Looking at the documentation examples of the controlled Storage Browser component, I've been wondering if the Storage Browser or something further down the line does any validation on the value prop to ensure its fields correspond to the configured storage. I'm specifically considering this in the context of reading the value from a URL search param which could be controlled by anyone, such as by sending someone a link where they changed the bucket name, causing someone to inadvertently access and possibly upload to a different bucket than expected.

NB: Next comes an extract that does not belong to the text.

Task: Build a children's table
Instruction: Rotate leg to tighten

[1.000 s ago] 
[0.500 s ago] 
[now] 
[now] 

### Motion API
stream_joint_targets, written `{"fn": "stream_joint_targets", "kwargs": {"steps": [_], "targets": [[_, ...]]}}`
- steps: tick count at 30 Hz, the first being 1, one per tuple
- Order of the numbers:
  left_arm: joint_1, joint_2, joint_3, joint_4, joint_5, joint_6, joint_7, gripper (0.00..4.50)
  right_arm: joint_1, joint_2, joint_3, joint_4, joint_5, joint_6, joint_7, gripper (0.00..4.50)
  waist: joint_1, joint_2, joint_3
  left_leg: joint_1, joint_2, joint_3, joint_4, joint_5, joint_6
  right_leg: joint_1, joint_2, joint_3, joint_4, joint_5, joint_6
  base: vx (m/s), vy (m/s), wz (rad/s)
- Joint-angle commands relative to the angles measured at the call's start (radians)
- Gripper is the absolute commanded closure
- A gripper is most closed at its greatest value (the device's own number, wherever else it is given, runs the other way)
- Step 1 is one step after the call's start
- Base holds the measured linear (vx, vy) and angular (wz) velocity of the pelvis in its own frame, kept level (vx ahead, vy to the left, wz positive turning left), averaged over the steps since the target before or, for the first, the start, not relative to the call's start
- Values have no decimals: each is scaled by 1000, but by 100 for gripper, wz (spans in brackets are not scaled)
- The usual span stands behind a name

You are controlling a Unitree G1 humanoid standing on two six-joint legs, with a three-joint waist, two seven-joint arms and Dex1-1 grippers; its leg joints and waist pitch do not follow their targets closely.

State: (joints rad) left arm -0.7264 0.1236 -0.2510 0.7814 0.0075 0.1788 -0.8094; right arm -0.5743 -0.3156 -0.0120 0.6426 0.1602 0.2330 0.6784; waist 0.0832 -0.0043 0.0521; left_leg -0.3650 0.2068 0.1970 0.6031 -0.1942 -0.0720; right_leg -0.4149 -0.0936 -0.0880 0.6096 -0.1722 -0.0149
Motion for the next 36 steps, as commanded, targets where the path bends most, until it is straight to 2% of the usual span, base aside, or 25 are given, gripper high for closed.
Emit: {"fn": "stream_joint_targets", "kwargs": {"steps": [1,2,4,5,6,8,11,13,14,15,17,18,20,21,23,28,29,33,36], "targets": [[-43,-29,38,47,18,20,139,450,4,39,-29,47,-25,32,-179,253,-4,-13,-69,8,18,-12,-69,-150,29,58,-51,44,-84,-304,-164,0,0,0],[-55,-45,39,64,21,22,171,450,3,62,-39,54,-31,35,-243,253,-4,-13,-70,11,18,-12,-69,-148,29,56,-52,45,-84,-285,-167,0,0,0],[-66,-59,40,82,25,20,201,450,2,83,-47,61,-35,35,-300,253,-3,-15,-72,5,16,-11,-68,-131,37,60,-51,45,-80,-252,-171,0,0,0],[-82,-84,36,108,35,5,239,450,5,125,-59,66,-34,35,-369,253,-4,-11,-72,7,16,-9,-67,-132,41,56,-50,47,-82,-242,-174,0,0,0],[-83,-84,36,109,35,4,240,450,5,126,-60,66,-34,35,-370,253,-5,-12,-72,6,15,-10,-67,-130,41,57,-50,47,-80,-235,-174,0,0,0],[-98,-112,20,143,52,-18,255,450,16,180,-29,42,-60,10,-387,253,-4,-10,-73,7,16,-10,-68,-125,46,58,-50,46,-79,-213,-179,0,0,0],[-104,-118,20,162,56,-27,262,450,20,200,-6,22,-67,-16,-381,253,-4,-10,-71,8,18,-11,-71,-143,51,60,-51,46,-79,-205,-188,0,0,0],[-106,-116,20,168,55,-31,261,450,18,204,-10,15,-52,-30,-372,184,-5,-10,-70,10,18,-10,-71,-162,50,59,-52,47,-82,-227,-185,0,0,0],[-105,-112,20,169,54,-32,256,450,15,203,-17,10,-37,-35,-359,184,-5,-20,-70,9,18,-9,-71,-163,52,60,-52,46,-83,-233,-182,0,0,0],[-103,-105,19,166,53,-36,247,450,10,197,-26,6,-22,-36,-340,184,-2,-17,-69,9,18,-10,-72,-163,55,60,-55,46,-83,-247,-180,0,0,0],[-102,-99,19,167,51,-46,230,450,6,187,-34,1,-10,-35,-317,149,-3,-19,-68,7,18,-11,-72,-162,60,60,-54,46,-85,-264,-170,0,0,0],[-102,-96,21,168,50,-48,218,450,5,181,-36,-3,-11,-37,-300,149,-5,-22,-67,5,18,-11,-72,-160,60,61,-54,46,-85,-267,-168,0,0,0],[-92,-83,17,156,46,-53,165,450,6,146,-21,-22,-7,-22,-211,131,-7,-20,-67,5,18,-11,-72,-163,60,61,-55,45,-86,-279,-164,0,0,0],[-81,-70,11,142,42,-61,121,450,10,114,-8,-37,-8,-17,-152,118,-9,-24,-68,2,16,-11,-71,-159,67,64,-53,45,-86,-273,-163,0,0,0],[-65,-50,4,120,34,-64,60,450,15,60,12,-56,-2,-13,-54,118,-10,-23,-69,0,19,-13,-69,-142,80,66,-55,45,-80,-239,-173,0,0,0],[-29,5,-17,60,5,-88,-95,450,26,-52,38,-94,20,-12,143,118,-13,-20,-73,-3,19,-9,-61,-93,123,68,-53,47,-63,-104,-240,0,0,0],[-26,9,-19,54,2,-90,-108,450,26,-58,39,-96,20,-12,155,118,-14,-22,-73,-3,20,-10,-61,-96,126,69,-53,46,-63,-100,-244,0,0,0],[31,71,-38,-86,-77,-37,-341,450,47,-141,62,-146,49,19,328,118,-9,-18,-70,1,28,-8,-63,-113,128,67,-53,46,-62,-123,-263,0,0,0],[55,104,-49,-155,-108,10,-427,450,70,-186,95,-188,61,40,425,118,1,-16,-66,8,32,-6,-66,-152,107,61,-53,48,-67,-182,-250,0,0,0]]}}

Given we also have to configure auth to use the Storage Browser, I'd imagine a request to a bucket not related to our configured auth would fail, but I'm not familiar enough with Amplify and AWS to know for certain.

If the value's fields are validated - explicitly or implicitly - that'd probably be a good note to have in the controlled mode docs (unless that's just a given for accessing buckets). If not, then an example in the docs of how to validate fields yourself would be a great addition.

[soberm]

Hi @bthall16,

thank you for creating this issue. We will look into that and get back to you as soon as we have more information.

[soberm]

Hi @bthall16,

the Storage Browser component relies on AWS-level authorization for security rather than client-side validation. When the component attempts to access the specified location, it calls getLocationCredentials and AWS IAM policies, S3 bucket policies, or S3 Access Grants determine whether the user can actually access that bucket/prefix. Invalid or unauthorized access attempts will fail at the AWS API level with appropriate error responses.